GIVEN ENTRIES:
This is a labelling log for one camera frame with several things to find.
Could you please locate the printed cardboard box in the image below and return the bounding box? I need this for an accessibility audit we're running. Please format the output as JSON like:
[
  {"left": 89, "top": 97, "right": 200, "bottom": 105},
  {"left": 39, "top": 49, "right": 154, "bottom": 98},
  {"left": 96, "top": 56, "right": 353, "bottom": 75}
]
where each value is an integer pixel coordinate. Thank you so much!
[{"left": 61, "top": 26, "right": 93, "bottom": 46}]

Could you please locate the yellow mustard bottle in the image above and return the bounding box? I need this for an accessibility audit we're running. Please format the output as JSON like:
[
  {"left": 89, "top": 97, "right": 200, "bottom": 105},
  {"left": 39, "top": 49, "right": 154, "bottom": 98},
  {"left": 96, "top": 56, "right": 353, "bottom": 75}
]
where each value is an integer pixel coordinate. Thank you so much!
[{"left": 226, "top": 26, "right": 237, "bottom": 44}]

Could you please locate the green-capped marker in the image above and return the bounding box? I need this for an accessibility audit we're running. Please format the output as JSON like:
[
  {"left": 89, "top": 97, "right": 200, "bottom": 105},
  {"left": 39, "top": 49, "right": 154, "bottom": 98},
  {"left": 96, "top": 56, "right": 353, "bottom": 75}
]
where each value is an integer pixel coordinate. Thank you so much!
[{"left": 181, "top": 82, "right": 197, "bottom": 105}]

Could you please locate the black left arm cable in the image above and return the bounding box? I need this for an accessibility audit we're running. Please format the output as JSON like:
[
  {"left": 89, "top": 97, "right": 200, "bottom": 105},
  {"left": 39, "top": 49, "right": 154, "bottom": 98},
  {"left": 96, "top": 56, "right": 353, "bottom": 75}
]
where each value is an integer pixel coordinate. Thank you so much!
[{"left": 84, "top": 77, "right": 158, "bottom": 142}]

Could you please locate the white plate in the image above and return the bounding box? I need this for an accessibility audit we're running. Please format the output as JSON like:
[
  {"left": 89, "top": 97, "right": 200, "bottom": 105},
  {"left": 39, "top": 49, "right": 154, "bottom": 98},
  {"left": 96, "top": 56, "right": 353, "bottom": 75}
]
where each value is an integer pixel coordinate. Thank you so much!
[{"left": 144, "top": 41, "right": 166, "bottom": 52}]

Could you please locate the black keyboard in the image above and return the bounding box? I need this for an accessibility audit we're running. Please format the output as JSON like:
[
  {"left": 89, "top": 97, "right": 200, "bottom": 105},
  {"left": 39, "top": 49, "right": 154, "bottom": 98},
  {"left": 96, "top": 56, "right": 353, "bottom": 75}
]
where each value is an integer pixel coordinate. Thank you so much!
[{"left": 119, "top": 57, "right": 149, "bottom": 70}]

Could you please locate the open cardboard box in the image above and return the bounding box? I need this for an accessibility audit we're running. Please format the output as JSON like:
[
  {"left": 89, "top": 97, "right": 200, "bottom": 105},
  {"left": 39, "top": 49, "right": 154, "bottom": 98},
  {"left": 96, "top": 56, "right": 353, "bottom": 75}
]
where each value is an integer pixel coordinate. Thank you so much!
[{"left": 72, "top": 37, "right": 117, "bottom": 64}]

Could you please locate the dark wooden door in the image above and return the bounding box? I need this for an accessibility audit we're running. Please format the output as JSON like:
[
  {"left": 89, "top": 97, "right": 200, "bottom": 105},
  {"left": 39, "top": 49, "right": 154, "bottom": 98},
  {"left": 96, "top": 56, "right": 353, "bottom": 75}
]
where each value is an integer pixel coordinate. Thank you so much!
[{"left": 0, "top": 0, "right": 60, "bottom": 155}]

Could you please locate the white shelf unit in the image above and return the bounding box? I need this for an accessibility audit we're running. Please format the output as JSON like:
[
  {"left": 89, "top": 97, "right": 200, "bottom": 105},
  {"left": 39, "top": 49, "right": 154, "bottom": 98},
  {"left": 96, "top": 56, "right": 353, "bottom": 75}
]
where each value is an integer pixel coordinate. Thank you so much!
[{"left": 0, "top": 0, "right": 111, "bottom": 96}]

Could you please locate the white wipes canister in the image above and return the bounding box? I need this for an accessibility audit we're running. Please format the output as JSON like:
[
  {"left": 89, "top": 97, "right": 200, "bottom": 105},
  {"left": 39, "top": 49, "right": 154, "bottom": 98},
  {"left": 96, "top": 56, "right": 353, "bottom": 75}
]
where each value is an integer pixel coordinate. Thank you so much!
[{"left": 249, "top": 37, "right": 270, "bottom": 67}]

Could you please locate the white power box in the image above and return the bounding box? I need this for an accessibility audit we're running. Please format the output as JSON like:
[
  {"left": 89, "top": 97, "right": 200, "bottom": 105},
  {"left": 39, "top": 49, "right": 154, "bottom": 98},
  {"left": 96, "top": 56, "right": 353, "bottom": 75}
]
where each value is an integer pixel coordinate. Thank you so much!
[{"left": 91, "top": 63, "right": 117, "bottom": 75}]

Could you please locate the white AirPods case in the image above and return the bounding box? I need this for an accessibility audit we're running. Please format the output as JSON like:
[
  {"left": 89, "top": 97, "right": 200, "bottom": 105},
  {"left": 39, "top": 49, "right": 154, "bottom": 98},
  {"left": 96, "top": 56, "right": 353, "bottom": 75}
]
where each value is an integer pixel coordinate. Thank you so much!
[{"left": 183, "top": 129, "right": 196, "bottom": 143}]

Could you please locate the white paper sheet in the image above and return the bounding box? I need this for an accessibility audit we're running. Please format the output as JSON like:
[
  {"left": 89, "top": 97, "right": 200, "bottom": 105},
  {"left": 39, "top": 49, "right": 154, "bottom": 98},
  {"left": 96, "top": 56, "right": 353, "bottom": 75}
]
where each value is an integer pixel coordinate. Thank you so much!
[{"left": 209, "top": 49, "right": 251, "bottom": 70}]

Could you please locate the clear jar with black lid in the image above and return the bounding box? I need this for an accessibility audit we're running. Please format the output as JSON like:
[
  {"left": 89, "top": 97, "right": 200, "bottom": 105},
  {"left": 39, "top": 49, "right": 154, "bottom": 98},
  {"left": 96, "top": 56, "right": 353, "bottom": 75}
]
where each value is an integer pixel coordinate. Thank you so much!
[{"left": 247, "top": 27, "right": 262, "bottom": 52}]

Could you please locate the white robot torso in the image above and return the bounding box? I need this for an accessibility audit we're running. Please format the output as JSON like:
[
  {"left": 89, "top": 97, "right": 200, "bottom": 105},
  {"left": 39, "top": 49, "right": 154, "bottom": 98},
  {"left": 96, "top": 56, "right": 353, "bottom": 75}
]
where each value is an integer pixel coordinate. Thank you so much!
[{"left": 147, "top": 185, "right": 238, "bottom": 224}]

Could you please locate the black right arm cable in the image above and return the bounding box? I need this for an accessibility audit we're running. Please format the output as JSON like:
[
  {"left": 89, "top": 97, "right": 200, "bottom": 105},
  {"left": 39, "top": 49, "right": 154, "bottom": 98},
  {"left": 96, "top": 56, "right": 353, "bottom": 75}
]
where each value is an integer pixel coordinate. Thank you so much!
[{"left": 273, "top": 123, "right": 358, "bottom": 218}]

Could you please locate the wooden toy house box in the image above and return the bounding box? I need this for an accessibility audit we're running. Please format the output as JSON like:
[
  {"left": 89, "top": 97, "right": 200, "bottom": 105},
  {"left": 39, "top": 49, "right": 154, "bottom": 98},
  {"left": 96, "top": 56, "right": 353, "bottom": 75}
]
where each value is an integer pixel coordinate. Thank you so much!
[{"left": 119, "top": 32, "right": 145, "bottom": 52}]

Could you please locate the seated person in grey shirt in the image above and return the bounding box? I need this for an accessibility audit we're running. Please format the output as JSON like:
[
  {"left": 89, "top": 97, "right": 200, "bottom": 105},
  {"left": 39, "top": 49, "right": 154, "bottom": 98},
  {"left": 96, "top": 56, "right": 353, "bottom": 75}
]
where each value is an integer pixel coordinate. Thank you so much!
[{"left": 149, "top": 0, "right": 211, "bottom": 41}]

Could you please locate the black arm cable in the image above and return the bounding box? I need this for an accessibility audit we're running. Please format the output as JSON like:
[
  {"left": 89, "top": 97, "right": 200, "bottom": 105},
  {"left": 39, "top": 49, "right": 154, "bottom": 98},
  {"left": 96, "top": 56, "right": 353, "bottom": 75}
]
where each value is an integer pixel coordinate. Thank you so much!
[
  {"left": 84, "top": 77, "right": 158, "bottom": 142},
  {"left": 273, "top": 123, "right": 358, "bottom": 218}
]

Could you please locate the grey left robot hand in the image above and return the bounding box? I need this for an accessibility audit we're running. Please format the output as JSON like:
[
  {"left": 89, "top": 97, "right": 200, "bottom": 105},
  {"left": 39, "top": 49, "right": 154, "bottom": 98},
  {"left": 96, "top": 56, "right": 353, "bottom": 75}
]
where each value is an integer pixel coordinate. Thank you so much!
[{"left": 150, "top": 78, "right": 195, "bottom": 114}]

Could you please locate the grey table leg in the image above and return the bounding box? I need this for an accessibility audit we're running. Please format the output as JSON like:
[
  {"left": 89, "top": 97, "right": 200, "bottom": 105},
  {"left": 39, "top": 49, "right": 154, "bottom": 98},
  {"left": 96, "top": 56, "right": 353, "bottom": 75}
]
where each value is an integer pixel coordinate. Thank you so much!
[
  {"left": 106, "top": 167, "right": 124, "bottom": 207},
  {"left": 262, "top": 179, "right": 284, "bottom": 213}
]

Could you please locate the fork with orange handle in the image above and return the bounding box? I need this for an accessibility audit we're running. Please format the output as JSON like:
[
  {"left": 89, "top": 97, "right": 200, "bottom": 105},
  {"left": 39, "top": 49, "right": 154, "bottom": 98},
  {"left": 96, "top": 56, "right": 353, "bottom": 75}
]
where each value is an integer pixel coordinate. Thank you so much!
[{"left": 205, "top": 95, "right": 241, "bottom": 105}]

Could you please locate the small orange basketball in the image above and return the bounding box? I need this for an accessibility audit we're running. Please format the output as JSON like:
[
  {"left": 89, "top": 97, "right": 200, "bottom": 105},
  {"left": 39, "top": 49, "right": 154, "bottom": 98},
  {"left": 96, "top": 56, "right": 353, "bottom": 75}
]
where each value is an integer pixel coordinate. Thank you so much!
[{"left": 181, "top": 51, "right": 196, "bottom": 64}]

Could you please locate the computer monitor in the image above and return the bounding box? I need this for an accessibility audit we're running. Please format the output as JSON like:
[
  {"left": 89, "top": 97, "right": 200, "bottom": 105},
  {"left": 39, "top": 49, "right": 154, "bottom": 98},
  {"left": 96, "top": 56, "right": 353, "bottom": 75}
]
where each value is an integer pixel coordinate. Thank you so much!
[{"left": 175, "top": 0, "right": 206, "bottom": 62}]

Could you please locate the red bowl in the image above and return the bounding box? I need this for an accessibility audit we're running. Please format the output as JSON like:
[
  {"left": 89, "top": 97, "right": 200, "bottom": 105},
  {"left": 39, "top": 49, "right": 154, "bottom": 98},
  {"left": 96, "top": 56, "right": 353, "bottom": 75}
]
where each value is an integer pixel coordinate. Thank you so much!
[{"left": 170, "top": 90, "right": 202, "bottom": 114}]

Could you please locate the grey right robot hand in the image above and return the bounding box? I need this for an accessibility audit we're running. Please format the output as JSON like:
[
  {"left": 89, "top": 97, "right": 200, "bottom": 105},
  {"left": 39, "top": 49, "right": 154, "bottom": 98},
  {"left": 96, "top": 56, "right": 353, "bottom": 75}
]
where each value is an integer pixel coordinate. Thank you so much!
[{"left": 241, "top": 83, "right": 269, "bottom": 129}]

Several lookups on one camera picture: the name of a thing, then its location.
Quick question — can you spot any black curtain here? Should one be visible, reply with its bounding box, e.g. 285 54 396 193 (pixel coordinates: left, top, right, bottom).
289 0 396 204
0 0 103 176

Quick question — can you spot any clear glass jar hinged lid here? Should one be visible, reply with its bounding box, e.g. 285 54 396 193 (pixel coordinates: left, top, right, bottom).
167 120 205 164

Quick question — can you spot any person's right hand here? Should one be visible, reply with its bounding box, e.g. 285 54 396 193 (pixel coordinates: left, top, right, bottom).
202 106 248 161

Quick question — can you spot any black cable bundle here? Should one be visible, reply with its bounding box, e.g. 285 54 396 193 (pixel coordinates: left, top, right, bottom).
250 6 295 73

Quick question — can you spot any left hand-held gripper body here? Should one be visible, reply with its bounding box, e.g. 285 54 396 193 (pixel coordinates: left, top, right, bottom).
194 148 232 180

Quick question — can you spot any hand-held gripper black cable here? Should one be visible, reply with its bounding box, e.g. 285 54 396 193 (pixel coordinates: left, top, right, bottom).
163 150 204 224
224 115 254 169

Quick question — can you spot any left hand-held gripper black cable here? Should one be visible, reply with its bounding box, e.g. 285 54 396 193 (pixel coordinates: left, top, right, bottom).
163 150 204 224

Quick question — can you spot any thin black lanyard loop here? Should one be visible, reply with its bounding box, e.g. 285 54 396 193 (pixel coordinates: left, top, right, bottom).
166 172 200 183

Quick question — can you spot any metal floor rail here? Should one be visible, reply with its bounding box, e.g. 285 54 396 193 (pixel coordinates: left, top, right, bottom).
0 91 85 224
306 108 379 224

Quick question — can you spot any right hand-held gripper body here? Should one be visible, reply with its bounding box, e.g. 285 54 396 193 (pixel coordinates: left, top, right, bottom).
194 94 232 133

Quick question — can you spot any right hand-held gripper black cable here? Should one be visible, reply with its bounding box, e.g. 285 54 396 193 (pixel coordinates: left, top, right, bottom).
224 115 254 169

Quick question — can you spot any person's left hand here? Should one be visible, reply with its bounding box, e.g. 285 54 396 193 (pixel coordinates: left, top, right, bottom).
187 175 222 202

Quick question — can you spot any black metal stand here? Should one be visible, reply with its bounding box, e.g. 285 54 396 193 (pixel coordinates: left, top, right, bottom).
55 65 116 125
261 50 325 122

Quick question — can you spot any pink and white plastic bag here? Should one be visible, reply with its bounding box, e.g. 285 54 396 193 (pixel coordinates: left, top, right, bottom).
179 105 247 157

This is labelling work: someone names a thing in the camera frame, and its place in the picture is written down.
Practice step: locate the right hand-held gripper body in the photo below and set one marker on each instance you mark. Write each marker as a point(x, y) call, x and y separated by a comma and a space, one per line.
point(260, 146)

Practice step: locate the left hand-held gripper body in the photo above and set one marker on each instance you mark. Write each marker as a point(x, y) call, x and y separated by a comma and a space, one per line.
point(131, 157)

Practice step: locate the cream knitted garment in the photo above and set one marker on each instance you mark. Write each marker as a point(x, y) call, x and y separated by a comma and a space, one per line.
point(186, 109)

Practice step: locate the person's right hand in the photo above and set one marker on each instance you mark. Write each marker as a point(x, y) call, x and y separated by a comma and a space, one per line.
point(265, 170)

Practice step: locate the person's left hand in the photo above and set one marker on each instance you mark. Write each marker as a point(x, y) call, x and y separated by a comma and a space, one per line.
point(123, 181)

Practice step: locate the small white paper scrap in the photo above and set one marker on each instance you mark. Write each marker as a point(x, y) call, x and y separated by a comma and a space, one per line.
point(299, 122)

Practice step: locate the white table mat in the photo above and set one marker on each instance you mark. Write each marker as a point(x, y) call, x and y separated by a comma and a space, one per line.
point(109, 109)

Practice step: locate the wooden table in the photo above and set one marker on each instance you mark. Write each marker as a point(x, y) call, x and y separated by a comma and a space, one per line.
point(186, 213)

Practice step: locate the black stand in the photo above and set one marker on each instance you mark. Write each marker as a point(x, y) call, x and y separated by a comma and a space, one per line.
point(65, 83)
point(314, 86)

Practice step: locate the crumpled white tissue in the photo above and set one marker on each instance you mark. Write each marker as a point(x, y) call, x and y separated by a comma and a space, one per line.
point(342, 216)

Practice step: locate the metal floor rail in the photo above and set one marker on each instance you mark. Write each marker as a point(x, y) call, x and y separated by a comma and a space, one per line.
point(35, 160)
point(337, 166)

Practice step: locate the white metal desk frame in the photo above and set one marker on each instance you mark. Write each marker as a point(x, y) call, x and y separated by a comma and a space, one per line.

YOUR GOAL: Show every line above where "robot" is found.

SOLUTION BELOW:
Could you please locate the white robot torso in the image above and return the bounding box? I need this for an accessibility audit we're running. Please format the output as JSON like:
Could you please locate the grey left robot hand in the image above and return the bounding box? I need this for an accessibility audit we're running. Please format the output as JSON like:
Could you please locate the grey right robot hand in the image above and return the bounding box? I need this for an accessibility audit we're running. Please format the output as JSON like:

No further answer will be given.